REQUIREMENT
Nothing should be omitted: restate the full listing word for word.

_____

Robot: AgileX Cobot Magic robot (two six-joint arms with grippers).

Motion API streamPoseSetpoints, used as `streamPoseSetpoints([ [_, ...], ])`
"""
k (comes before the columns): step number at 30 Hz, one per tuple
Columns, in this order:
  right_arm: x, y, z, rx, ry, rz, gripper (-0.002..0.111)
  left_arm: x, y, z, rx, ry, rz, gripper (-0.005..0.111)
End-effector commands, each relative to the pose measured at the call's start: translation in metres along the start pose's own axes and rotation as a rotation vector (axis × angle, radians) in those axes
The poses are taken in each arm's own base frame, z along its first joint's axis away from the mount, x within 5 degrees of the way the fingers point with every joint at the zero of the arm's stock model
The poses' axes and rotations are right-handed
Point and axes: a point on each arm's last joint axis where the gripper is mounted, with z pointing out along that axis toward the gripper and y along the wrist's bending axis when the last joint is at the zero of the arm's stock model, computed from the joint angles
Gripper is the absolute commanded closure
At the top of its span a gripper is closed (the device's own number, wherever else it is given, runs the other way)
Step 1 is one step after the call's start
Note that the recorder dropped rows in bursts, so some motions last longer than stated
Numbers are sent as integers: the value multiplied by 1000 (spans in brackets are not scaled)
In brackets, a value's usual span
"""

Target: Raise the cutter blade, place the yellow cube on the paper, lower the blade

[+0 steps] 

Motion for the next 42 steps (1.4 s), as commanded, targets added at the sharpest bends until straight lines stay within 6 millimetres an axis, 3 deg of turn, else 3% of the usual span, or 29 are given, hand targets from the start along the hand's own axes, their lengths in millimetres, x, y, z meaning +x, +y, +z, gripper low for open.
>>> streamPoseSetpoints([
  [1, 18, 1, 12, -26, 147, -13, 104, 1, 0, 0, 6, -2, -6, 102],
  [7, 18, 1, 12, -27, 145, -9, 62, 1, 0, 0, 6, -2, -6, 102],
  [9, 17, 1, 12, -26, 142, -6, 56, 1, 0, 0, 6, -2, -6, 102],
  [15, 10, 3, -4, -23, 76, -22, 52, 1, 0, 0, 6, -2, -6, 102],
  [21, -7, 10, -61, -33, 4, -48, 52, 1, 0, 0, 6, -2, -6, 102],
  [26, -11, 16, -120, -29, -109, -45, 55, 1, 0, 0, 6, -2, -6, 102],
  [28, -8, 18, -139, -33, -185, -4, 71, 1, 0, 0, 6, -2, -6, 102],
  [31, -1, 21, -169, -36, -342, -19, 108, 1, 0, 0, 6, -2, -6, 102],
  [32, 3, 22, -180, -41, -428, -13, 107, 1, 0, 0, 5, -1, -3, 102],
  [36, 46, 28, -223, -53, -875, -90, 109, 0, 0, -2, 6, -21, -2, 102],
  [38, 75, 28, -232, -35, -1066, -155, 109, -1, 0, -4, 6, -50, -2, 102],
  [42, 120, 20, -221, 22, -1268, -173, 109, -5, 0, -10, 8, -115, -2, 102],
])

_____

YOUR RESPONSE
Robot: AgileX Cobot Magic robot (two six-joint arms with grippers).

Motion API streamPoseSetpoints, used as `streamPoseSetpoints([ [_, ...], ])`
"""
k (comes before the columns): step number at 30 Hz, one per tuple
Columns, in this order:
  right_arm: x, y, z, rx, ry, rz, gripper (-0.002..0.111)
  left_arm: x, y, z, rx, ry, rz, gripper (-0.005..0.111)
End-effector commands, each relative to the pose measured at the call's start: translation in metres along the start pose's own axes and rotation as a rotation vector (axis × angle, radians) in those axes
The poses are taken in each arm's own base frame, z along its first joint's axis away from the mount, x within 5 degrees of the way the fingers point with every joint at the zero of the arm's stock model
The poses' axes and rotations are right-handed
Point and axes: a point on each arm's last joint axis where the gripper is mounted, with z pointing out along that axis toward the gripper and y along the wrist's bending axis when the last joint is at the zero of the arm's stock model, computed from the joint angles
Gripper is the absolute commanded closure
At the top of its span a gripper is closed (the device's own number, wherever else it is given, runs the other way)
Step 1 is one step after the call's start
Note that the recorder dropped rows in bursts, so some motions last longer than stated
Numbers are sent as integers: the value multiplied by 1000 (spans in brackets are not scaled)
In brackets, a value's usual span
"""

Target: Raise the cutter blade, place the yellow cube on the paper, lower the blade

[+0 steps] 

Motion for the next 42 steps (1.4 s), as commanded, targets added at the sharpest bends until straight lines stay within 6 millimetres an axis, 3 deg of turn, else 3% of the usual span, or 29 are given, hand targets from the start along the hand's own axes, their lengths in millimetres, x, y, z meaning +x, +y, +z, gripper low for open.
>>> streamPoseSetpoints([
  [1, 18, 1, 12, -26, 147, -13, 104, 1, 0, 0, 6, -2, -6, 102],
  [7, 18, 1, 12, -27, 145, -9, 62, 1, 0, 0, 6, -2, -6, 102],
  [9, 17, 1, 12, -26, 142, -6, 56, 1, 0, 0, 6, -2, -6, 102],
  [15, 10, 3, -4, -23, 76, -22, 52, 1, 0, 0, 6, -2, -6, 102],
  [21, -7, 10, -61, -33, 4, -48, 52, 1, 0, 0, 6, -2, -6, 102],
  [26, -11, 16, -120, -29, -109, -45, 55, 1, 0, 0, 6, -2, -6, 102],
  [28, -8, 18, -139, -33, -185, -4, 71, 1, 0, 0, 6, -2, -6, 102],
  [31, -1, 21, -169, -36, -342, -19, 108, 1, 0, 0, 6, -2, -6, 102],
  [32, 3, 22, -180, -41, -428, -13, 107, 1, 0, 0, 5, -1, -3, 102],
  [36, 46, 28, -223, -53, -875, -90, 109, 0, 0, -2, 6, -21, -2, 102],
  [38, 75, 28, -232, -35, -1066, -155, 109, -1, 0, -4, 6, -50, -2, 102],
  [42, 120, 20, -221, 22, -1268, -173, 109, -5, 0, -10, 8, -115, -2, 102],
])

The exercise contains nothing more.